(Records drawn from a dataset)
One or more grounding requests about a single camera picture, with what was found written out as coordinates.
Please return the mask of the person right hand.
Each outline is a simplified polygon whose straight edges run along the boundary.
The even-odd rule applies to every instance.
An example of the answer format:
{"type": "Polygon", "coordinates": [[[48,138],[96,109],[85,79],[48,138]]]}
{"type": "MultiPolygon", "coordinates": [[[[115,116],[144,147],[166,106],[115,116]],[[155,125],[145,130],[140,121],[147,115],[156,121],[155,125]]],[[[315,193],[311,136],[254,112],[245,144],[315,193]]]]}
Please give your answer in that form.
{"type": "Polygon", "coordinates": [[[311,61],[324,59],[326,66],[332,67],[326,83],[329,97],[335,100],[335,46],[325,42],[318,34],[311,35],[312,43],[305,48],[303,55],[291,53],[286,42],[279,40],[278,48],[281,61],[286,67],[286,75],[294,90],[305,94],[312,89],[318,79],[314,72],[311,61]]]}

→ What is required: The full set of entries should be transcribed exactly.

→ Completed task:
One or more grounding requests about a single camera picture, with what was found written out as coordinates.
Please return the mask of the person right hand.
Each outline is a simplified polygon whose straight edges run along the boundary.
The even-odd rule applies to every instance.
An example of the answer format:
{"type": "Polygon", "coordinates": [[[48,138],[96,109],[85,79],[48,138]]]}
{"type": "MultiPolygon", "coordinates": [[[[115,116],[144,147],[166,106],[115,116]],[[155,125],[145,130],[140,121],[147,115],[156,121],[155,125]]],[[[315,193],[311,136],[254,112],[245,144],[315,193]]]]}
Please give your answer in that form.
{"type": "Polygon", "coordinates": [[[311,61],[324,59],[326,66],[332,67],[326,83],[329,97],[335,100],[335,46],[325,42],[318,34],[311,35],[312,43],[305,48],[303,55],[291,53],[286,42],[279,40],[278,48],[281,61],[286,67],[286,75],[294,90],[305,94],[312,89],[318,79],[314,72],[311,61]]]}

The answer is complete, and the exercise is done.